International career
- Mexico

= Yadira Toraya =

American-born Mexican footballer (born 1991)

Yadira Toraya Guerrero (born 8 November 1991) is an American-born Mexican former footballer who played as a central defense for Liga MX Femenil side club Tijuana.

== Early life ==
Toraya was born in California and attended Pacifica High School in Oxnard, California. She attended High School from 2006 to 2009 and played 4 years of varsity Soccer. Throughout her high school career, she played in a total of 68 games, scored 59 goals and had 28 assists. She graduated from Pacifica High School in 2009.

== Playing career ==

=== College===
Toraya started her college career at Ventura College in 2009. During her time at Ventura, she was named First Team all-Conference and Western State Conference Champion in 2010.

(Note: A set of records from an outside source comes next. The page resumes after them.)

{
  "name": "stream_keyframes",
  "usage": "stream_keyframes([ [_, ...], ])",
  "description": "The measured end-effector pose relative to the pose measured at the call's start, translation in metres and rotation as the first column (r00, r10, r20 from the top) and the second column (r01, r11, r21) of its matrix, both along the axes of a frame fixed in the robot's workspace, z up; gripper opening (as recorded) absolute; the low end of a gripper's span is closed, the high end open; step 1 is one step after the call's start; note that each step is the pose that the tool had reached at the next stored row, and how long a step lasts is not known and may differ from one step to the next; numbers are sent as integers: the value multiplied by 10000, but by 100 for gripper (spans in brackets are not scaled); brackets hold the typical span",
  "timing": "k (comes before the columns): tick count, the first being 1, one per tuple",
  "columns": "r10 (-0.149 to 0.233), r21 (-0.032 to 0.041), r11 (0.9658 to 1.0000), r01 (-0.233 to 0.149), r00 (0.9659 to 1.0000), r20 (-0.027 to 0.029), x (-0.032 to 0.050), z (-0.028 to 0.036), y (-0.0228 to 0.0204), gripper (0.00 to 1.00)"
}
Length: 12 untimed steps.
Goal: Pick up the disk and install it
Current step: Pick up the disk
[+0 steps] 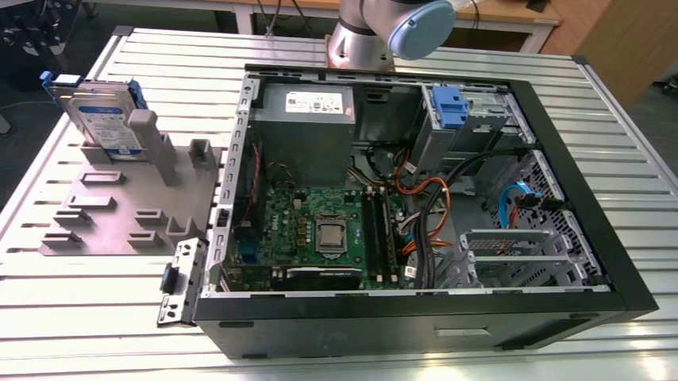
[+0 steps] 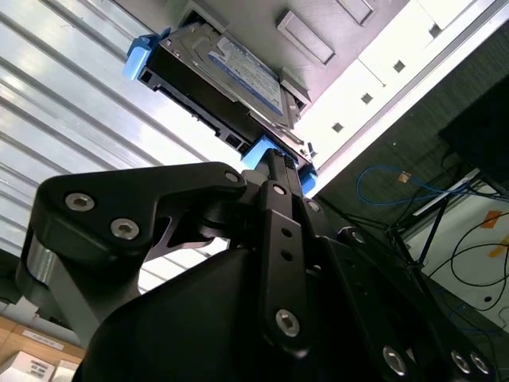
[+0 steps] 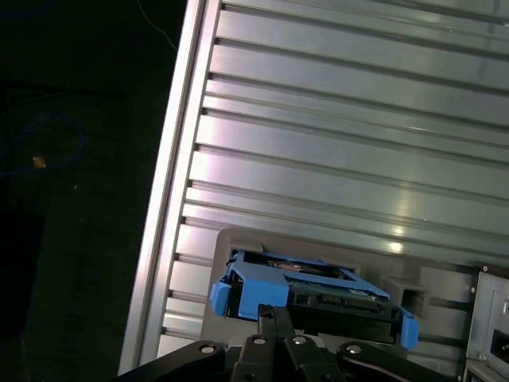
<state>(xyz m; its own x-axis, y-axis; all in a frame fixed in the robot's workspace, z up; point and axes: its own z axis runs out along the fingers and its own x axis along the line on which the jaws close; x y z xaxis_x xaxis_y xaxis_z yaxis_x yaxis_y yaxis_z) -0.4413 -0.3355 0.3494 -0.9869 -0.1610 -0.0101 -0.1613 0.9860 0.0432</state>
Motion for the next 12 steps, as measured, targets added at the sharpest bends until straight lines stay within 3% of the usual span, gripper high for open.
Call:
stream_keyframes([
  [12,163,0,9999,-163,9999,-1,0,0,0,11],
])
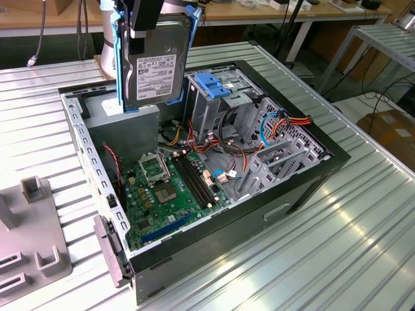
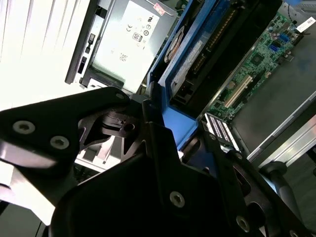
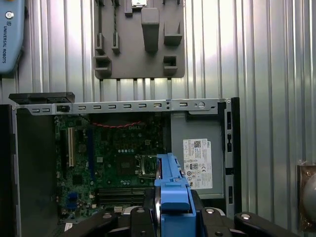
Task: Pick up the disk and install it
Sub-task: 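Insert the disk into the insertion slot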
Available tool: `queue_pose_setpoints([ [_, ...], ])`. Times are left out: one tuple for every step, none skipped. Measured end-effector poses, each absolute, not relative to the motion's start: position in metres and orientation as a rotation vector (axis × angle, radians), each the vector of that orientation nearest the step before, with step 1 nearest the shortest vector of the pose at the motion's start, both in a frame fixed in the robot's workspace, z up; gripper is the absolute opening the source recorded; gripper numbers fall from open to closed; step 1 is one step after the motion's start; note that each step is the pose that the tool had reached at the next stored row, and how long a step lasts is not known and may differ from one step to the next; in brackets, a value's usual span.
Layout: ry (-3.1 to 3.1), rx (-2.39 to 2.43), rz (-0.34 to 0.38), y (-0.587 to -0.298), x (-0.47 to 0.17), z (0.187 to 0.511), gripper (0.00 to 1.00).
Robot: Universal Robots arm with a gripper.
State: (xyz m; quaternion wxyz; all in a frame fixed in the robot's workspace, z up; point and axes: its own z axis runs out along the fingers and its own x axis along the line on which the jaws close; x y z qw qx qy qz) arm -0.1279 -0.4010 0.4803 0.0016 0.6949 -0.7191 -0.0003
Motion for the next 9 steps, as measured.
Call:
queue_pose_setpoints([
  [-2.257,2.181,-0.001,-0.4010,-0.1278,0.4803,0.37],
  [-2.257,2.181,-0.001,-0.4014,-0.1278,0.4803,0.37],
  [-2.257,2.181,-0.001,-0.4019,-0.1278,0.4803,0.37],
  [-2.257,2.181,-0.001,-0.4025,-0.1278,0.4803,0.37],
  [-2.257,2.181,-0.001,-0.4031,-0.1279,0.4803,0.37],
  [-2.257,2.181,-0.001,-0.4040,-0.1279,0.4803,0.37],
  [-2.257,2.181,-0.001,-0.4047,-0.1279,0.4803,0.37],
  [-2.257,2.181,-0.001,-0.4054,-0.1279,0.4804,0.37],
  [-2.257,2.181,-0.001,-0.4059,-0.1279,0.4804,0.37],
])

In 2011, Toraya transferred to Kansas Wesleyan University. During her time at KWU, she earned several recognitions. She was named KCAC First Team All Region and All- American Selections in back-to-back years She was also named the KCAC Defensive Player of the year and was a KCAC Conference Champion and Tournament Champion.

=== Houston Dash ===
In 2015, Toraya played in the pre-Season for the Houston Dash in the Women's national Soccer League.

=== Santa Clarita Blue Heat ===
In 2016, Toraya joined the Santa Clarita Blue Heat, a semi-professional team in the United Women's Soccer League. She helped the Blue Heat win the Conference and National Championship. During her time with the Santa Clarita Blue Heat, she was named to the All UWS "Starting 11" First Team.

=== Club Tijuana ===
On 22 July 2019, Toraya debuted for Club Tijuana from Liga MX Femenil. Her first game was against Tiburones Rojos de Veracruz. She is currently on the Roster for the rest of the 2019 Season

== International career ==
In 2015, Toraya played her first match with the Mexico women's national football team, where she suited up and played against the United States on 17 May 2015 in an international friendly.

Toraya was named the first Alternate for the 2015 Mexican woman's world cup squad. She was invited to join the Mexican Woman's National Team for the Pan-American Games held in Toronto after the World Cup.

== Coaching career ==
Toraya was an assistant girls' soccer coach for Pacifica High School. She helped coach the team to multiple CIF playoff appearances.

Toraya was hired to the KWU Woman's Soccer Coaching Staff as an Assistant Coach for the 2017 Season.